Personal chefs customize meal plans according to their client's needs and preferences and run the kitchen on their own. Though the salaries vary widely according to circumstances, the average annual salary is $43,447.
Caterers, who prepare food for single events, can make about $30,000 per year, again depending on the location and number of clients. As noted above, caterers have to buy special equipment to prepare food and keep it warm.
Other Benefits of Becoming a Chef
If they work in a restaurant, full-time chefs often enjoy benefits such as:
- Medical and life insurance
- Clothing allowances
- Paid days off
- Sick time
- Retirement benefits
Culinary instructors employed by a school generally receive the same benefits other instructors get. However, outside the kitchen, private chefs, caterers, food writers, and so on are likely responsible for paying for their own benefits and clothing.
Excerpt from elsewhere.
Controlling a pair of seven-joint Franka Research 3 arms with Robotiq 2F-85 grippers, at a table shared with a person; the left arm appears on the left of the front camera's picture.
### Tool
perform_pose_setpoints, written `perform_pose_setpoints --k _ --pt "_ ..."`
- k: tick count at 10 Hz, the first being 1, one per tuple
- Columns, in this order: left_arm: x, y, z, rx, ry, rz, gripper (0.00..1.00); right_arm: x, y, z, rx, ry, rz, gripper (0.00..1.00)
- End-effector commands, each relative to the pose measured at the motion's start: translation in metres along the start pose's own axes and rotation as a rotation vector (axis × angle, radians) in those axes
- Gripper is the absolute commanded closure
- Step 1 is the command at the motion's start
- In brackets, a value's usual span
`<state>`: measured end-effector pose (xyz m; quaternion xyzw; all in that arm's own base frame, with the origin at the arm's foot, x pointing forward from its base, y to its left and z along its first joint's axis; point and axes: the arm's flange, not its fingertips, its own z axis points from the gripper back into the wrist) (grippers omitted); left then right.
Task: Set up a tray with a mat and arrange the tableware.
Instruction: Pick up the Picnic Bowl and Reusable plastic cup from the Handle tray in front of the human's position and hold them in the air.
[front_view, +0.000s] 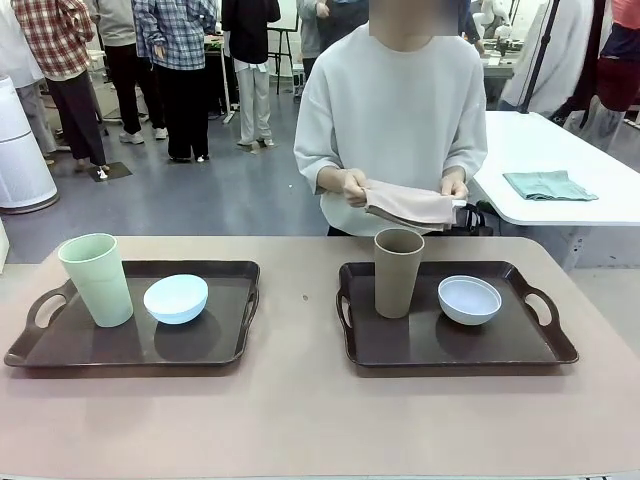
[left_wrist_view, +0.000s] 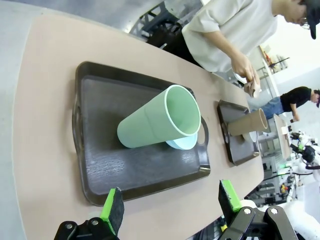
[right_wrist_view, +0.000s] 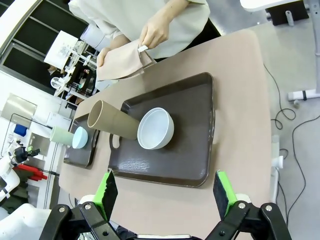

How Much Does it Cost to Become a Chef?
No one just walks into a restaurant and starts cooking. But the kitchen is a good way to get a taste for the job and see whether it suits you. Apply at a restaurant or other foodservice operation to get a foot in the door. You will likely start by bussing tables or serving food, but you will see how the business operates.
Some chefs mentor promising young people who show an interest in the profession. But the best plan is to sign up for a cooking program at a community college or vocational school. You'll learn basic skills and kitchen operations.
You can also enroll in one of the many dedicated culinary arts institutes around the country. These are intensive programs that teach the entire range of cooking, but they aren't cheap, with tuition typically costing more than $30,000.